Counting Sort

June 1, 2008

The counting sort algorithm is a type of sort algorithm that can be used to sort collections of values whose range is known. By that, we mean that the algorithm is based on the assumption that we know all possible values of the sort key beforehand. That’s not as terrible as it sounds – it may be as simple as knowing that our sort key will be a byte value, and hence be limited to the range of numbers between 0 and 255, for example.

Unlike the insertion sort, the counting sort is not based on the comparison of one sort key against another. Instead, when we start to sort using this algorithm, we first create an index of all possible values of the key. If we are going to sort a collection of bytes for instance, we’d create an array with 256 positions.

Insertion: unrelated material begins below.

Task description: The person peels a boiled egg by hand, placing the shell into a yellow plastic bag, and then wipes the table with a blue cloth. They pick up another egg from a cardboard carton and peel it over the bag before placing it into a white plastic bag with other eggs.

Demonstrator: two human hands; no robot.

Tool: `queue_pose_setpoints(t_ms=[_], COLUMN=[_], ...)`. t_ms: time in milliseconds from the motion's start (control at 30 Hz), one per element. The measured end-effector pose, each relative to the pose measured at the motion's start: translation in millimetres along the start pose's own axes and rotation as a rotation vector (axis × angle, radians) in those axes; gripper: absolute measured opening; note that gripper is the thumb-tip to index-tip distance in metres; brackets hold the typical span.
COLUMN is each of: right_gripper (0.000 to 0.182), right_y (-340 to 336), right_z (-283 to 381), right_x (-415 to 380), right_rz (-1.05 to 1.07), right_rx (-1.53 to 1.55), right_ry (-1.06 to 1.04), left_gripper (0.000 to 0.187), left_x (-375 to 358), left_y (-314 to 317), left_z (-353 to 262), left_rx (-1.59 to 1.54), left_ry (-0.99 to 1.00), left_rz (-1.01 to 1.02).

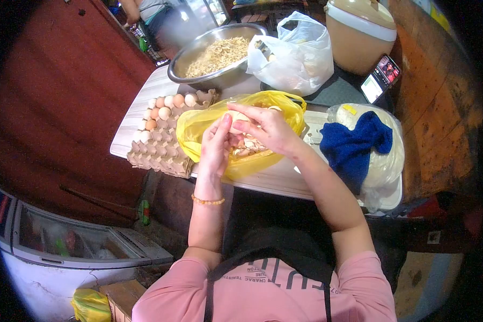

This index is used to store the number of items in the collection we are sorting, that is smaller than or equal to the given key.

All this looks hideously complicated when you put it down in words, but it’s really rather simple, Let’s assume we have the following array of bytes: {9, 8, 4, 6, 3, 2, 1, 0, 4}

We first create the index:

[ 0 ][ 1 ][ 2 ][ 3 ][ 4 ][ 5 ][ 6 ][ 7 ][ 8 ][ 9 ] … [255]
[ 0 ][ 0 ][ 0 ][ 0 ][ 0 ][ 0 ][ 0 ][ 0 ][ 0 ][ 0 ] … [ 0 ]

Next, we iterate through the input collection, and add 1 to the value of the key matching the value we get from the input array:

input[0] is 9, so:
[ 0 ][ 1 ][ 2 ][ 3 ][ 4 ][ 5 ][ 6 ][ 7 ][ 8 ][ 9 ] … [255]
[ 0 ][ 0 ][ 0 ][ 0 ][ 0 ][ 0 ][ 0 ][ 0 ][ 0 ][ 1 ] … [ 0 ]

input[1] is 8:
[ 0 ][ 1 ][ 2 ][ 3 ][ 4 ][ 5 ][ 6 ][ 7 ][ 8 ][ 9 ] … [255]
[ 0 ][ 0 ][ 0 ][ 0 ][ 0 ][ 0 ][ 0 ][ 0 ][ 1 ][ 1 ] … [ 0 ]

input[2] is 4:
[ 0 ][ 1 ][ 2 ][ 3 ][ 4 ][ 5 ][ 6 ][ 7 ][ 8 ][ 9 ] … [255]
[ 0 ][ 0 ][ 0 ][ 0 ][ 1 ][ 0 ][ 0 ][ 0 ][ 1 ][ 1 ] … [ 0 ]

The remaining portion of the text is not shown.